Reputation: 383
I am using Spacy nlp.pipe() for getting doc objects for text data in pandas Dataframe column but the parsed text returned as "text" in the code has length of only 32. However, the shape of dataframe is (14640, 16). Here is the data link if someone wants to read the data.
nlp = spacy.load("en_core_web_sm")
for text in nlp.pipe(iter(df['text']), batch_size = 1000, n_threads=-1):
print(text)
len(text)
Result:
32
Can someone help me with this what is going on?

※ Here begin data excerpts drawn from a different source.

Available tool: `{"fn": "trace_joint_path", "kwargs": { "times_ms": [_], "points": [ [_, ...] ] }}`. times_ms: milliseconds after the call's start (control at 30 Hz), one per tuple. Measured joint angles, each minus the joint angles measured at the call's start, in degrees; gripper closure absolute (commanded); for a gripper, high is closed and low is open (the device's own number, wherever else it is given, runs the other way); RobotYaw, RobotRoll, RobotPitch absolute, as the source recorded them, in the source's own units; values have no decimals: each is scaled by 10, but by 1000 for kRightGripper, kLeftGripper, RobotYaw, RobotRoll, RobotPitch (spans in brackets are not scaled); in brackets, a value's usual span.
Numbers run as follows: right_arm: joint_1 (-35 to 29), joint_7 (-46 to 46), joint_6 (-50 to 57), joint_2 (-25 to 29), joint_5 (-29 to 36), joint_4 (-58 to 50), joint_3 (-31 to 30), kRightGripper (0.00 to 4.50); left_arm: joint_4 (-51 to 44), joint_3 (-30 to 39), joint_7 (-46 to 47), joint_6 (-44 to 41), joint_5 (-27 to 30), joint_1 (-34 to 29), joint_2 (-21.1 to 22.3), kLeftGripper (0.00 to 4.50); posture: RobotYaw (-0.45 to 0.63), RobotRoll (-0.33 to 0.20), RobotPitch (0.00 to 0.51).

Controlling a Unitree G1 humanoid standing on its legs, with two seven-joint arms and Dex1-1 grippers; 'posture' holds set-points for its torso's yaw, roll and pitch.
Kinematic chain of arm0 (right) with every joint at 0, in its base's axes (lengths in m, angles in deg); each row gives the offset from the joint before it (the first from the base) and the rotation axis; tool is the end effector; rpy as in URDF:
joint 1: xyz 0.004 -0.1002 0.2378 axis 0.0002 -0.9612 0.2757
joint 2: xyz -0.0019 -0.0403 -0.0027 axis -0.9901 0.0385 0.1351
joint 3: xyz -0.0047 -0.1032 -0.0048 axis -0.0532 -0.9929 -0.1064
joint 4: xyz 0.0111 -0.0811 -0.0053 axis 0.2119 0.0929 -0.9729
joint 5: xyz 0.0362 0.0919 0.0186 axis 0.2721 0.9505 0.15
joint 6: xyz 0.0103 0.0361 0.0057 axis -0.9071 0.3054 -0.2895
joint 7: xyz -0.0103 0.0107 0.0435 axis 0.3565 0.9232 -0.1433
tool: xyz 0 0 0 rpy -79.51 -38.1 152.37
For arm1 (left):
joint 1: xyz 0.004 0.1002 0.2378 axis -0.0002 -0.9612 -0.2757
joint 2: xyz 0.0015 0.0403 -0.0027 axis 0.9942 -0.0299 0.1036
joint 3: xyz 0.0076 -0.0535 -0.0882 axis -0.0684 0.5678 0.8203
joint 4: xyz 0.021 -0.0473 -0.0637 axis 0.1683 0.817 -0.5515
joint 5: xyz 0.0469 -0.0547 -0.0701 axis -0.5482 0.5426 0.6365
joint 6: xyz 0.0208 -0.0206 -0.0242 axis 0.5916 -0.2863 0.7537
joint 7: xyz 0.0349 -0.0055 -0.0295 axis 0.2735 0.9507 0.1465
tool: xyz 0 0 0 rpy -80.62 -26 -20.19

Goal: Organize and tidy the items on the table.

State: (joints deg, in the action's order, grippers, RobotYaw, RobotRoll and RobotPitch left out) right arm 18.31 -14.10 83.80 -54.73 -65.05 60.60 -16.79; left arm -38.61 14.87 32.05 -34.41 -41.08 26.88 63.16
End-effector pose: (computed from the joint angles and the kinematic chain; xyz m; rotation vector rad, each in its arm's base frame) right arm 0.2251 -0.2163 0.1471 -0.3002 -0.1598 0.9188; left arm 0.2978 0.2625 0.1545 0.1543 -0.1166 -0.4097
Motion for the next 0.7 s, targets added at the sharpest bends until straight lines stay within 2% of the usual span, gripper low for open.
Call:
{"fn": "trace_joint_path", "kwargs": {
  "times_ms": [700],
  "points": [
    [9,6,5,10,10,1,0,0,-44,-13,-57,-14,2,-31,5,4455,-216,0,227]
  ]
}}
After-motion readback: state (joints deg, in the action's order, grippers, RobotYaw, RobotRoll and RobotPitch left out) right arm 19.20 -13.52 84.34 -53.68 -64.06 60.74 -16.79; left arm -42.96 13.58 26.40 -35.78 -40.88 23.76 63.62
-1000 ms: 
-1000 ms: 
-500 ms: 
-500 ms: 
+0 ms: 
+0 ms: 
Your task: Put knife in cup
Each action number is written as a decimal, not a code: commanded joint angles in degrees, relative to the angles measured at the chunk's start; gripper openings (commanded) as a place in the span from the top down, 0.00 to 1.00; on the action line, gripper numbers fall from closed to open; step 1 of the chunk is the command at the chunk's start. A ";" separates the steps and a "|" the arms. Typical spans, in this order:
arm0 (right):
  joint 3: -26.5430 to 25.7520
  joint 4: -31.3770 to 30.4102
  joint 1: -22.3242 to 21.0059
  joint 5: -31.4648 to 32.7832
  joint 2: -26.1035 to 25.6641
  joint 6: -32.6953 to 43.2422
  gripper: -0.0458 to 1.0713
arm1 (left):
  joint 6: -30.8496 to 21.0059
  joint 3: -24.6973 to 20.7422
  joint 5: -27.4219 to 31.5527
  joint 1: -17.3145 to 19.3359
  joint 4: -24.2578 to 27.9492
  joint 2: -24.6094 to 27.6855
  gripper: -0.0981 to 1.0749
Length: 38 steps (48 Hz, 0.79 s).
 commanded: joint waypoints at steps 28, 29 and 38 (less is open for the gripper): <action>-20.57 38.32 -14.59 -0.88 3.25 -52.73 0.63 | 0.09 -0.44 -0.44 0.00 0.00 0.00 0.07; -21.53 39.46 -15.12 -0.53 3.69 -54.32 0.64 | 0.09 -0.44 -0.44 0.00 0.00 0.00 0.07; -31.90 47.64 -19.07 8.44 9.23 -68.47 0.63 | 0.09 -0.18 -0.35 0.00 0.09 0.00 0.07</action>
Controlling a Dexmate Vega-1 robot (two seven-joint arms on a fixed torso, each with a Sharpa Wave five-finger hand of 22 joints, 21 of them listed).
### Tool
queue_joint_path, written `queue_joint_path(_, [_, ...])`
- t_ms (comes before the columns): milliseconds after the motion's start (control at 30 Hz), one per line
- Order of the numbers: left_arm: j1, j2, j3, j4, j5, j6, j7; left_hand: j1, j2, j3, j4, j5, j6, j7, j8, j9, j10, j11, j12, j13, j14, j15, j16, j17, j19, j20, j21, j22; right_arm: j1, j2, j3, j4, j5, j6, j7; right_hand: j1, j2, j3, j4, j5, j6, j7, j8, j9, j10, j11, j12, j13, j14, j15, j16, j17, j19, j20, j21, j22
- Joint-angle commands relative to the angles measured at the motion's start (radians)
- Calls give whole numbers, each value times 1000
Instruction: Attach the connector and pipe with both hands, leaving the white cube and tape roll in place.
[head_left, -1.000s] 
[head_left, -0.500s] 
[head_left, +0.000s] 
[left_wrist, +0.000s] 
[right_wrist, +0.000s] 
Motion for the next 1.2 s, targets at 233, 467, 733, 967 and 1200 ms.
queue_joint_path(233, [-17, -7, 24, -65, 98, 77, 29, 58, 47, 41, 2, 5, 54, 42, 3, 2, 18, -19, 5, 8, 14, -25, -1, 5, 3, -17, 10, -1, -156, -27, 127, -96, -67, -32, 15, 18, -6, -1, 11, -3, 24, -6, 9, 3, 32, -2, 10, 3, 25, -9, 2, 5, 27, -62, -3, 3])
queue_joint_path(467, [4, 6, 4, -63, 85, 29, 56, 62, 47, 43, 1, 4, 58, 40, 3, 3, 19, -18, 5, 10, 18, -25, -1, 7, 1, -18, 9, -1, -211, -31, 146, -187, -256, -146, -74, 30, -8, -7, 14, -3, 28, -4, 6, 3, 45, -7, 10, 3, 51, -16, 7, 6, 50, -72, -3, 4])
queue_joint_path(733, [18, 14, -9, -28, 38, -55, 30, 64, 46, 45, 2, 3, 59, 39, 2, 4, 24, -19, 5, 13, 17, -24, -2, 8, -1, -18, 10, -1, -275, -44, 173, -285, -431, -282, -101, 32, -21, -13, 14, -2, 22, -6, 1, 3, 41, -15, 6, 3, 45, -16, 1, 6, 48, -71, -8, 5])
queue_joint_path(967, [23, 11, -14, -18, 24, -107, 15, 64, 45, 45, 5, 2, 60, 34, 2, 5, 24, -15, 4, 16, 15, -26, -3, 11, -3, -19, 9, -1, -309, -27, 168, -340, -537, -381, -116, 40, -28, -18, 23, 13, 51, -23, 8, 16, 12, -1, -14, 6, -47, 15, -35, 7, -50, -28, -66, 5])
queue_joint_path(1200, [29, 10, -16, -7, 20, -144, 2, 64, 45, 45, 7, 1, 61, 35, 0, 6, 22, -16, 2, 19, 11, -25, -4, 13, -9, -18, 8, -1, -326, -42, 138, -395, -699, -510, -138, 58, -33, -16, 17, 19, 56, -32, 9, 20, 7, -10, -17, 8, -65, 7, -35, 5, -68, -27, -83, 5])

What I am doing wrong?
Upvotes: 2
Views: 2995
Reputation: 12992
According to the Spacy Documentation of Doc
object here, the __len__
operator gets "the number of tokens in the document.".
The last text in your data is:
>>> df['text'].values[-1]
@AmericanAir we have 8 ppl so we need 2 know how many seats are on the next flight. Plz put us on standby for 4 people on the next flight?
After running the nlp.pipe()
method, this sentence will be tokenized into 32 tokens which what you're asking for. To verfiy that, try runn the following code after len(text)
and will get the exact result:
>>> last_tokens = [token for token in text]
>>> last_tokens
[@AmericanAir, we, have, 8, ppl, so, we, need, 2, know, how, many, seats, are, on, the, next, flight, ., Plz, put, us, on, standby, for, 4, people, on, the, next, flight, ?]
>>> len(last_tokens)
32
You can iterate over the tokens of each doc
returned from the pipeline like so:
nlp = spacy.load("en_core_web_sm")
for text in nlp.pipe(iter(df['text']), batch_size = 1000, n_threads=-1):
for token in text:
print(token)
print('\n')
Upvotes: 1